### TASK STATEMENT
Using the data below, output a verbatim copy of the lines between the one holding "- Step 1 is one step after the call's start" and the one holding "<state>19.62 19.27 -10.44", inclusive, without any pictures.

EXERCISE MATERIAL: Begin

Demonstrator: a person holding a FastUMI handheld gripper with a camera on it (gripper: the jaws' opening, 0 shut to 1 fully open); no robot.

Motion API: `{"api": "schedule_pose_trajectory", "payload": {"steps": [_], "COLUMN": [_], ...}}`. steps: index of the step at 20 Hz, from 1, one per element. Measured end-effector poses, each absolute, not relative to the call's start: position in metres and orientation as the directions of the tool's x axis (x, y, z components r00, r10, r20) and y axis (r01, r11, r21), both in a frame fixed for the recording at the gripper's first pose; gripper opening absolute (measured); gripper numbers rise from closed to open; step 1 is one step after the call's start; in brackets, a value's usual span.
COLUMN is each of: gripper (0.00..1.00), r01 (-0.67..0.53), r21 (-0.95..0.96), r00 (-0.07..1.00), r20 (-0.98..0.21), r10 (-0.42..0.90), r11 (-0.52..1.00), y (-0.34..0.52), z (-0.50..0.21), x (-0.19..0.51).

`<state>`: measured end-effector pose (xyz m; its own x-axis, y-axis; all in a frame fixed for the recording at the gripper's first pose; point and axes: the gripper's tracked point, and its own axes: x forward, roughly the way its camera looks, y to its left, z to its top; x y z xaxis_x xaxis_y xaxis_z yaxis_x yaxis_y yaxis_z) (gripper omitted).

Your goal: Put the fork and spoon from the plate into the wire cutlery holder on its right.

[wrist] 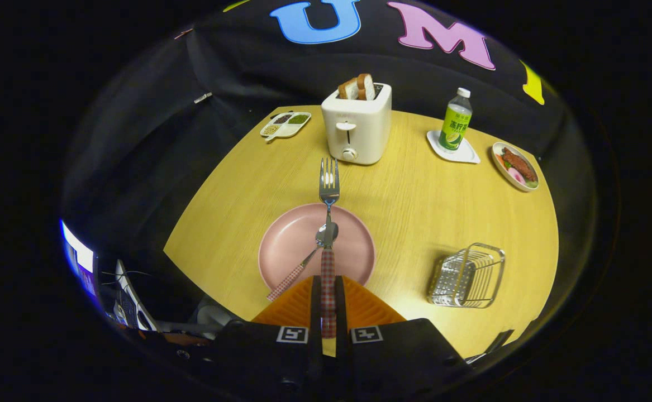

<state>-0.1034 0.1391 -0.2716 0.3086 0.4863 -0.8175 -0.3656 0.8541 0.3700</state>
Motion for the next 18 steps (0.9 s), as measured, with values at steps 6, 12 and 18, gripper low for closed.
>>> {"api": "schedule_pose_trajectory", "payload": {"steps": [6, 12, 18], "gripper": [0.13, 0.13, 0.13], "r01": [-0.365, -0.338, -0.333], "r21": [0.341, 0.306, 0.264], "r00": [0.222, 0.06, -0.164], "r20": [-0.872, -0.937, -0.962], "r10": [0.437, 0.345, 0.22], "r11": [0.866, 0.89, 0.905], "y": [0.039, -0.033, -0.066], "z": [-0.248, -0.264, -0.292], "x": [-0.108, -0.115, -0.13]}}
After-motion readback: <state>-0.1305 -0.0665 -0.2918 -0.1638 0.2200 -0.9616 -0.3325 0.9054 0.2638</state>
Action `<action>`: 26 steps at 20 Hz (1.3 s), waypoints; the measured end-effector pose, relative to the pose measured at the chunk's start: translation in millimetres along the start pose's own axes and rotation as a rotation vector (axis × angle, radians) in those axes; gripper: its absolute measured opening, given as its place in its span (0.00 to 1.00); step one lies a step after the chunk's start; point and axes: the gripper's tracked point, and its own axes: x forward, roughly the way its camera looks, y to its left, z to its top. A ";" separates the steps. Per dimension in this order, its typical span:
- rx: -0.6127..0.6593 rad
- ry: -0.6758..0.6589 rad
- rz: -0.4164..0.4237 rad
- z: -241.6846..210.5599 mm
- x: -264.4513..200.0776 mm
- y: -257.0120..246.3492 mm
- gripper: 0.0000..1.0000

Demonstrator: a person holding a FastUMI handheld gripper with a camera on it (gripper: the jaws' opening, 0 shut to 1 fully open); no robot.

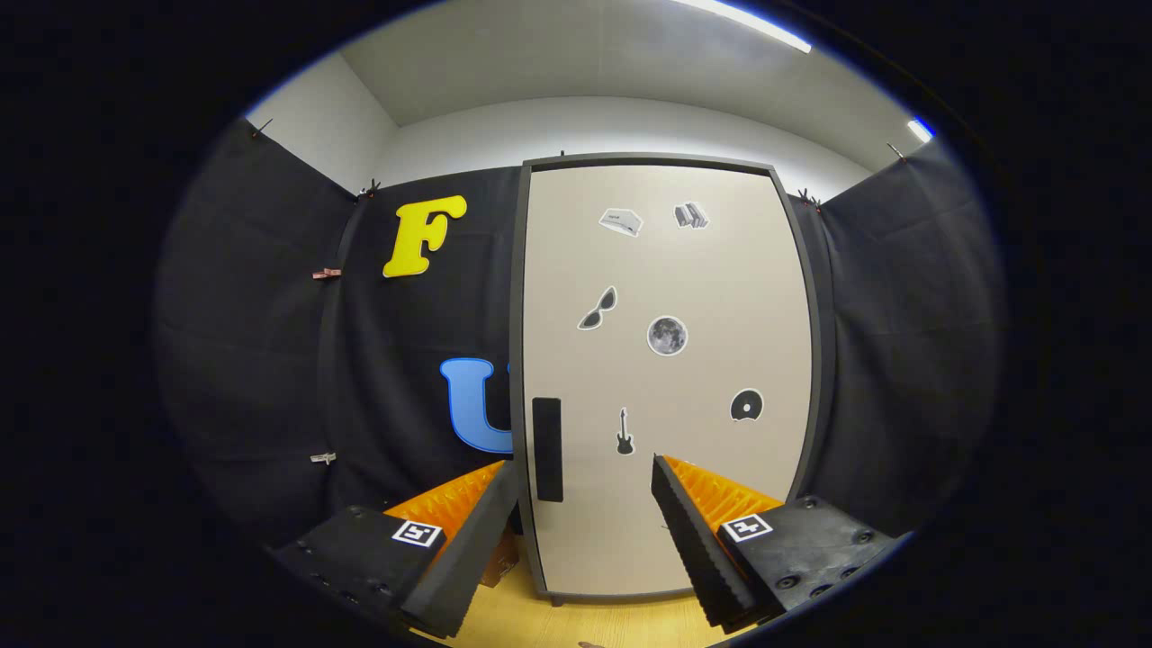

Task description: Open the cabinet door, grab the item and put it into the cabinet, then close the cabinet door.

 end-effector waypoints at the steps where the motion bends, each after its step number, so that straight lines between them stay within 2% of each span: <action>1: -0.007 -0.001 -0.002 -0.6 3.5 2.9 0.97; 9: -0.004 0.025 0.023 -21.0 44.1 28.3 0.96; 15: -0.020 0.058 -0.008 -45.4 85.5 28.5 0.97; 18: -0.019 0.070 0.005 -56.8 102.8 33.8 0.97; 24: -0.052 0.062 -0.043 -66.1 130.4 26.8 0.96; 26: -0.054 0.039 -0.057 -62.4 136.4 28.2 0.92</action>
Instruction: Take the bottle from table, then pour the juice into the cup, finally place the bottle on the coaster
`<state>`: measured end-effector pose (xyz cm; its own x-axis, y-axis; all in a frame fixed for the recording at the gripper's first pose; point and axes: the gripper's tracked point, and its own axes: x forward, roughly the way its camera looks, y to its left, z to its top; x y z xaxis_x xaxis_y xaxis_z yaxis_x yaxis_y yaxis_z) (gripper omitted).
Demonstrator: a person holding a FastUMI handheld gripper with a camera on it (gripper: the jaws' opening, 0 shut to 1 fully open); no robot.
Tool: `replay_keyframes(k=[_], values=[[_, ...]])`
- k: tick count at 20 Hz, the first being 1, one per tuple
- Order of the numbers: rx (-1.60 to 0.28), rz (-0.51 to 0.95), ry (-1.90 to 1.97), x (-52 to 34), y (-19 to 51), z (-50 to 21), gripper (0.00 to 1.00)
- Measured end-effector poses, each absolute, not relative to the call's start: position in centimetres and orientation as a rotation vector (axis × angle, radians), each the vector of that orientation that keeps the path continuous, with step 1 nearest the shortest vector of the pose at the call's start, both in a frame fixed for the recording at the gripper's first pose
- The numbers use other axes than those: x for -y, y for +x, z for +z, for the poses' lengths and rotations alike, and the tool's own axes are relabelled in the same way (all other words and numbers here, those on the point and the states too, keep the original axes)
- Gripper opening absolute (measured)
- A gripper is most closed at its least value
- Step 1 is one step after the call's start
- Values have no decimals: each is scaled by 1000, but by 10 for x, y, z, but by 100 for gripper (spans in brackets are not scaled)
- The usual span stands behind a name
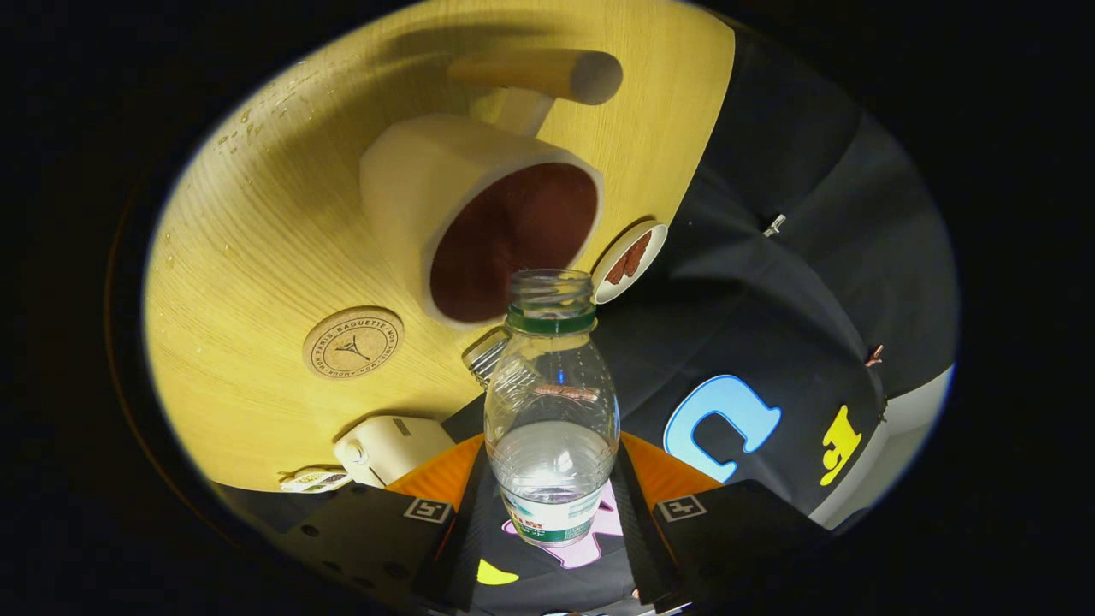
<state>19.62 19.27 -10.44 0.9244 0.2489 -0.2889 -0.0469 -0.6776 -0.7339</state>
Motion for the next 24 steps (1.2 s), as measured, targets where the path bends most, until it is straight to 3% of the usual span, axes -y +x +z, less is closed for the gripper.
replay_keyframes(k=[12, 24], values=[[51, 443, -2077, -183, 188, -99, 72], [-238, 346, -1290, -158, 193, -65, 72]])
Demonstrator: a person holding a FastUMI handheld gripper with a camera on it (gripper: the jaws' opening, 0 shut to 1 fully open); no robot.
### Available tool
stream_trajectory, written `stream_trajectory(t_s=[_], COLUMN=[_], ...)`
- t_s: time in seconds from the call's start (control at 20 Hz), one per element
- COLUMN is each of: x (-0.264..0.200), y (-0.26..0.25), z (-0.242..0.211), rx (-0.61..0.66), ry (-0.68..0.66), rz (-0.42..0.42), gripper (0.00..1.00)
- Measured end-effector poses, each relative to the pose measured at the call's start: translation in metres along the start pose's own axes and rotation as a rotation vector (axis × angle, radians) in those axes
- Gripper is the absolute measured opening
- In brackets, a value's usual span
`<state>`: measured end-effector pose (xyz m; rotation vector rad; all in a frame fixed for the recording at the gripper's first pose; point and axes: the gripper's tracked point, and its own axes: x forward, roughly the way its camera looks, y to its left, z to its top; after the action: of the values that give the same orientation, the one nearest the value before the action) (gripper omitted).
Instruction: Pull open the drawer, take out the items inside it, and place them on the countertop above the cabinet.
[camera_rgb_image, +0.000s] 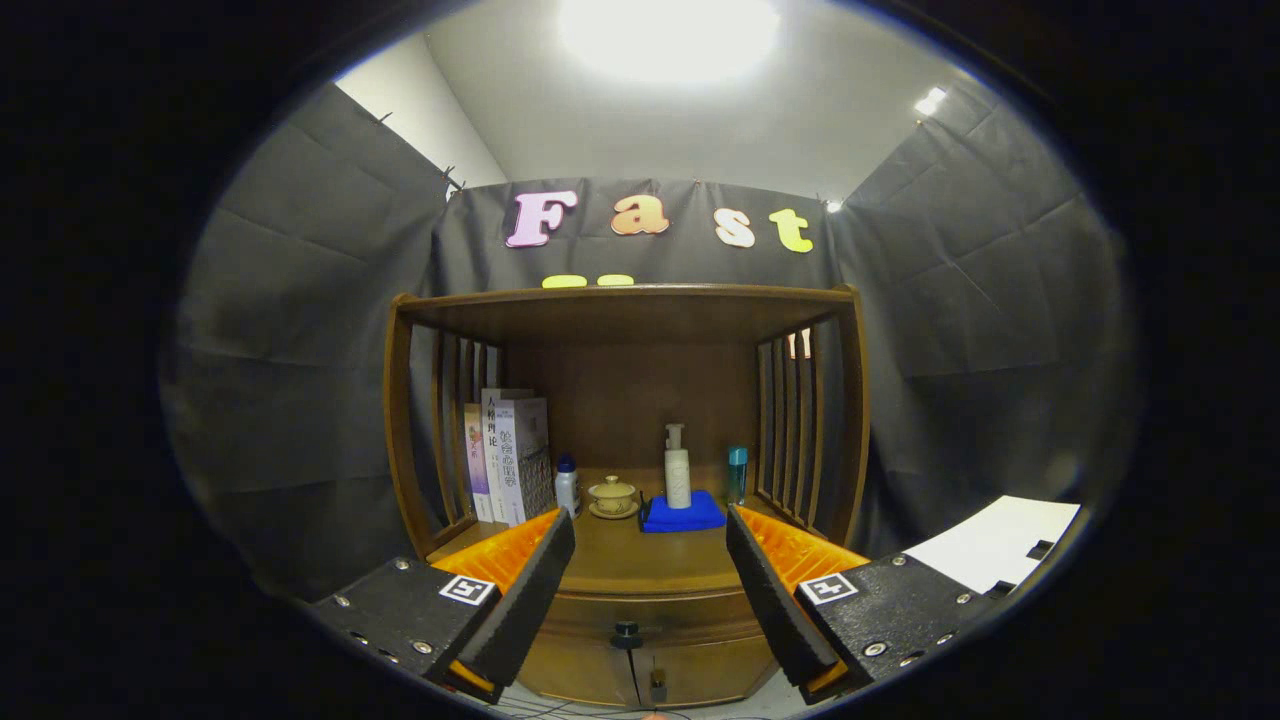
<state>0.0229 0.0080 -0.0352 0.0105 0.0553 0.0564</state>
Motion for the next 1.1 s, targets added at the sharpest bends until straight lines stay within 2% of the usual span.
stream_trajectory(t_s=[0.35,0.7,0.95,1.1], x=[0.025,0.047,0.057,0.056], y=[0.007,0.02,0.041,0.037], z=[-0.052,-0.116,-0.154,-0.186], rx=[0.022,-0.092,-0.086,-0.016], ry=[0.081,0.186,0.163,0.169], rz=[0.024,0.046,0.119,0.092], gripper=[0.95,0.95,0.95,0.95])
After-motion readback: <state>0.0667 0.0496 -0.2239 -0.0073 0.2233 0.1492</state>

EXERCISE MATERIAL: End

### ANSWER SECTION
- Step 1 is one step after the call's start
- Values have no decimals: each is scaled by 1000, but by 10 for x, y, z, but by 100 for gripper (spans in brackets are not scaled)
- The usual span stands behind a name
<state>19.62 19.27 -10.44 0.9244 0.2489 -0.2889 -0.0469 -0.6776 -0.7339</state>

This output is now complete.